"I enjoy the responsibility to really innovate - bringing new inventions to the market and by doing this actually making a difference."
Clariant is a globally leading specialties chemicals company based in Muttenz, Switzerland. Its Group Biotechnology develops biobased products and processes for the production of biochemicals and biofuels. Dr. Markus Rarbach is leading the Business Project Biofuels & Derivatives, which is focused on the conversion of lignocellulosic material, such as agricultural residues, into biofuels and chemical building blocks. The sunliquid technology has been developed since 2006 and has now reached commercial maturity. Bio-Based World News was able to gain more of an insight into the challenges facing the industry as well as some of the solutions Clariant have been working on.

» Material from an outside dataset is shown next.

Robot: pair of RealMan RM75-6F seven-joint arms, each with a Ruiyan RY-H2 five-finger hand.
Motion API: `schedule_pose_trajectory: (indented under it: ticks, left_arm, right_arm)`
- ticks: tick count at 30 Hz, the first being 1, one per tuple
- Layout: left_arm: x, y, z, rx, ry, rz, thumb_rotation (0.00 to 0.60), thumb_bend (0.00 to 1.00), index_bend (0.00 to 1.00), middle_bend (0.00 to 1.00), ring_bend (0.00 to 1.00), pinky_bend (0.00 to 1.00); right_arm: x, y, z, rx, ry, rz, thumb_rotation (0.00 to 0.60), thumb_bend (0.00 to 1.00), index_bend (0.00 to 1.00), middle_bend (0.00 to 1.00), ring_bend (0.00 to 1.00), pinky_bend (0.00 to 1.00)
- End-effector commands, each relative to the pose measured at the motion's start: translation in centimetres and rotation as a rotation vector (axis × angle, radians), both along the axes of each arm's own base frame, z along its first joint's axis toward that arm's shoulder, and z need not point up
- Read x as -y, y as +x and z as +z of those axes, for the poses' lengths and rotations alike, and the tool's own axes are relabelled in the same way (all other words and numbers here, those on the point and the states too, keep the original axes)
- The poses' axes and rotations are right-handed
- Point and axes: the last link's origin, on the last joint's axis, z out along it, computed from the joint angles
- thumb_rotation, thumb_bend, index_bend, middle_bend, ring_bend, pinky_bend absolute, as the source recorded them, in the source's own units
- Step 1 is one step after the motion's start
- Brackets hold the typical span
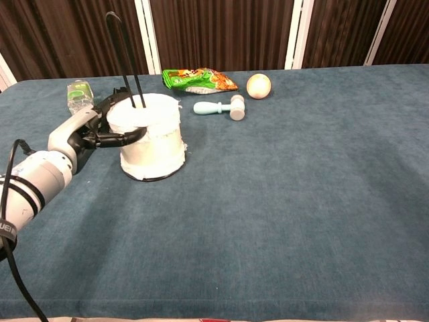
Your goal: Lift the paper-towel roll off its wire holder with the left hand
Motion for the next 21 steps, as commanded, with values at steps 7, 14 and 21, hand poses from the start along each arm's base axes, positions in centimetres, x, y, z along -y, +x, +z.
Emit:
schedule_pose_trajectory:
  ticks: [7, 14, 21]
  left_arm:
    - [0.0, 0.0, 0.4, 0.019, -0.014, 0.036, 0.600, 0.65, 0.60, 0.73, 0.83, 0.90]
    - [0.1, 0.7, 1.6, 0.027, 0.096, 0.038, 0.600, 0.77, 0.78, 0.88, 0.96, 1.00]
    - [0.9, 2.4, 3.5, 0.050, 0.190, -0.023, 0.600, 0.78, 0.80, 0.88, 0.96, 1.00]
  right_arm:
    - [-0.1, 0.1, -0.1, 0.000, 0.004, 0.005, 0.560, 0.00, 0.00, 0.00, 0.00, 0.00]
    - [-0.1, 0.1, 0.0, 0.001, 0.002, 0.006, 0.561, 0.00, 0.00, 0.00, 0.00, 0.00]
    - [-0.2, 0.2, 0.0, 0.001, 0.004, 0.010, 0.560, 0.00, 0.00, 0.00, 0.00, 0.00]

Emily O'Dowd (EOD): What has led you to this role?
Markus Rarbach (MR): Industrial biotechnology has always fascinated me, ever since my studies. Using Mother Nature’s tools to make new products with improved performance and/or a better environmental footprint is something that has always triggered my curiosity. Then, during my PhD, I was fortunate enough to work with Nobel Laureate Dr. Manfred Eigen, which I found very inspiring, especially working in a multi-discipline team with different backgrounds and trainings. I then joined DIREVO Biotech AG as Department Head of Screening and Automation to build on my work as a post doctorate, and later became Vice President Operations of DIREVO. In November 2006 I was offered a new and very interesting opportunity, back than at Süd-Chemie (which was acquired by Clariant ( @clariant ) in 2011). I first started as Head of Biocatalysis and with my team contributed to the development of the sunliquid technology for the production of cellulosic ethanol from agricultural residues such as wheat straw, corn stover or sugarcane bagasse. The technology developed fast and became more and more mature. In 2012 we opened our pre-commercial plant in Straubing, Germany. Today, we are focused on the commercialization process. I am now Head of the so called Business Project Biofuels & Derivatives, responsible for commercialisation of the technology.
EOD: What do you enjoy most about your role?

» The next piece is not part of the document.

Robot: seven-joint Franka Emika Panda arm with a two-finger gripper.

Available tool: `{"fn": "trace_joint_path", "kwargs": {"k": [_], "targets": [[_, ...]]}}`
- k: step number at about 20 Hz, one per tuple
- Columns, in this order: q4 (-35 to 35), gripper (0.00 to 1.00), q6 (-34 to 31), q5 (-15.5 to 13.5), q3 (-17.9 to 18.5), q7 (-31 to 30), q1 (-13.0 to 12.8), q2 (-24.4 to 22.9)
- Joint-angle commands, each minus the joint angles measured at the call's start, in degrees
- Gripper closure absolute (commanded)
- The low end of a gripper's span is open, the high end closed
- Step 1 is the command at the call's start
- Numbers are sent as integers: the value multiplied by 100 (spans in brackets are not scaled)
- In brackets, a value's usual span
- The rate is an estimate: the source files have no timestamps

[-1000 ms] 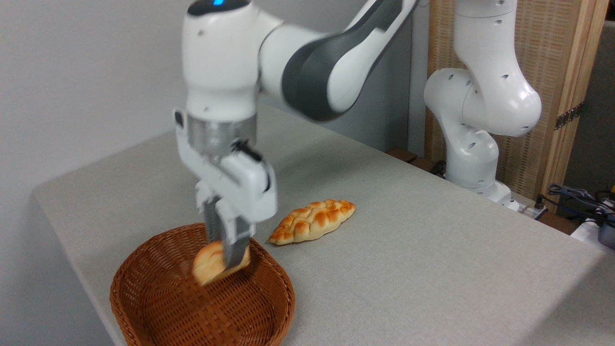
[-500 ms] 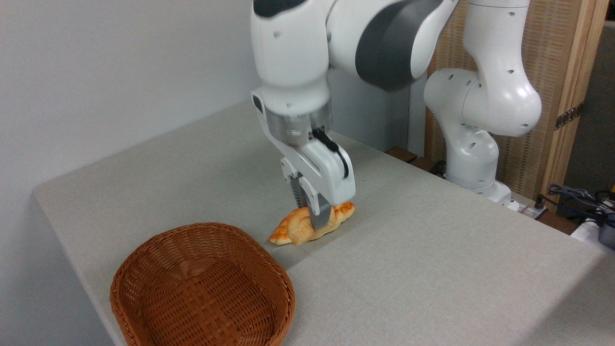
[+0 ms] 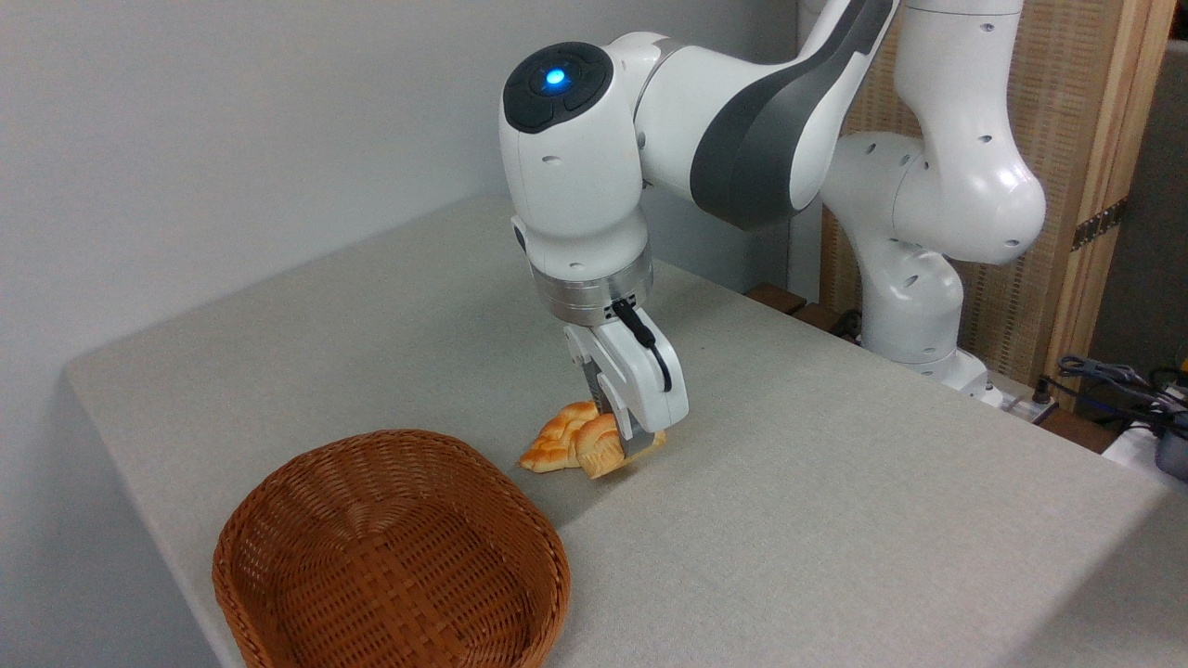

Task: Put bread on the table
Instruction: 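Lower the bun onto the table next to the braided loaf, then open the gripper and raise it away from the bun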

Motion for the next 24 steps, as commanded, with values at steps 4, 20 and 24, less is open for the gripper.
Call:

MR: The responsibility to really innovate - bringing new inventions to the market and by doing this actually making a difference. Cellulosic ethanol is one of the only biofuels that is truly sustainable by saving about 100 percent of greenhouse gas emissions. In addition, it is based on agricultural residues, a feedstock source that has huge untapped potential.

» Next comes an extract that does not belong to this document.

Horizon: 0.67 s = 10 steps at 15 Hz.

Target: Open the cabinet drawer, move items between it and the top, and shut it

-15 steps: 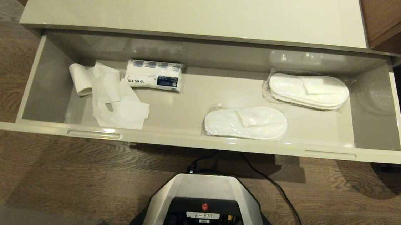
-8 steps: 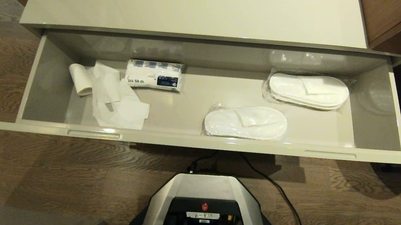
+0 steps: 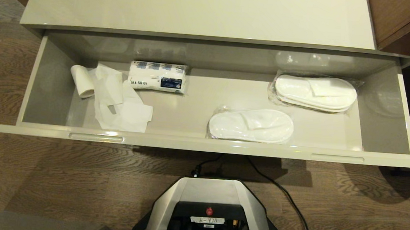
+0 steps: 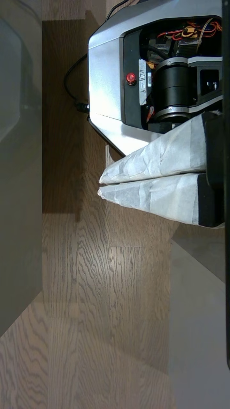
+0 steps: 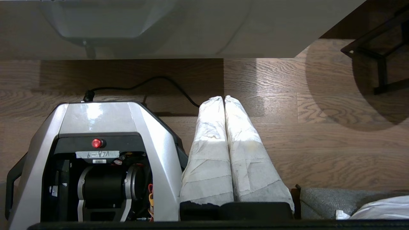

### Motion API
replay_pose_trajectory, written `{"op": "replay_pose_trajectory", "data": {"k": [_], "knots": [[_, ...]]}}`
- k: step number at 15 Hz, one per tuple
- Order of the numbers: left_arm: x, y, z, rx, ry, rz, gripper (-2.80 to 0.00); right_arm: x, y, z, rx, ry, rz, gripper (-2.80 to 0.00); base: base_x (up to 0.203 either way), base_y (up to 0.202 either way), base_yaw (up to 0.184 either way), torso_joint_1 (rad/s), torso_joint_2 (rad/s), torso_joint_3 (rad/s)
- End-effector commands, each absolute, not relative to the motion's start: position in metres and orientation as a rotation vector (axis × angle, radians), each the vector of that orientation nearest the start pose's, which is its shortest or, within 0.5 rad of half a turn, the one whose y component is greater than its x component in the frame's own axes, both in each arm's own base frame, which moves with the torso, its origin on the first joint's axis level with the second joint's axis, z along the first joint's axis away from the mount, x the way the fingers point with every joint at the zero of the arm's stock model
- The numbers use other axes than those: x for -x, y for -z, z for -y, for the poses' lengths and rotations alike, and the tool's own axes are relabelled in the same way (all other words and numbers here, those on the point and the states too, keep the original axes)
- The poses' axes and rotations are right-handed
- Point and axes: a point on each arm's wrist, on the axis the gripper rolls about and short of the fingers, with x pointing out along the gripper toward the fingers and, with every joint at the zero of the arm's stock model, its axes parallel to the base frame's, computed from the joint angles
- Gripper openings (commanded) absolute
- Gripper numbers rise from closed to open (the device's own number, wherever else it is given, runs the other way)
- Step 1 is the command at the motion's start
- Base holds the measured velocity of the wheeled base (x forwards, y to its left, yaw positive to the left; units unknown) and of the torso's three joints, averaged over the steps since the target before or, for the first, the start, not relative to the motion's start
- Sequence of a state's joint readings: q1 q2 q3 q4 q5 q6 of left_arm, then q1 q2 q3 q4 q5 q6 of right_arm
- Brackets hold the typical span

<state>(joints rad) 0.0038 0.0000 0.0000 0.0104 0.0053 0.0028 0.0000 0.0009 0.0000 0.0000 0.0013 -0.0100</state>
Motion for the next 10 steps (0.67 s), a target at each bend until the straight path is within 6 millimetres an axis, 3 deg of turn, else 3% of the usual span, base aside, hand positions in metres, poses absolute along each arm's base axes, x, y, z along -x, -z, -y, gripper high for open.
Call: {"op": "replay_pose_trajectory", "data": {"k": [1, 10], "knots": [[0.0227, -0.0744, 0.0000, -0.003, -0.011, -0.012, -2.80, 0.0226, -0.0751, 0.0000, 0.011, -0.002, -0.003, -2.80, 0.000, 0.000, 0.000, 0.000, 0.00, 0.000], [0.0227, -0.0744, 0.0000, -0.003, -0.011, -0.012, -2.80, 0.0226, -0.0751, 0.0000, 0.011, -0.003, -0.003, -2.80, 0.000, 0.000, 0.000, 0.000, 0.00, 0.000]]}}
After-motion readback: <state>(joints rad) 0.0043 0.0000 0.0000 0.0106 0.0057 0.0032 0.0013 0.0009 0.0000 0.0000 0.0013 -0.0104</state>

EOD: What is the biggest challenge that you have faced in the industry?
MR:Technological challenges can be tricky, but with the right team and mind-set, in the end, there is a solution. However, there are challenges that we, as a technology provider and innovator, only have limited influence in overcoming, and one of the biggest is to actually get your invention into the market. In Europe we have been facing a huge gap between our research and the market. This was recognized in several studies and was named the “Valley of Death”. This starts, when research is basically at its end but you still have to prove commercial performance. And bridging this “valley” is often associated with a technical and substantial financial risk. There is a real need for support in this area. However, new initiatives are helping to address this issue; for example the Biobased Industries Public Private Partnership. Important funding schemes of demonstration and flagship activities have been started here, supported by the biobased industries. The Biobased Industries Consortium is the Private partner here and we have been a founding partner. We are now partners in several demonstration and flagship projects that will help us commercialize our sunliquid technology and thus will help established an advanced bioeconomy in Europe.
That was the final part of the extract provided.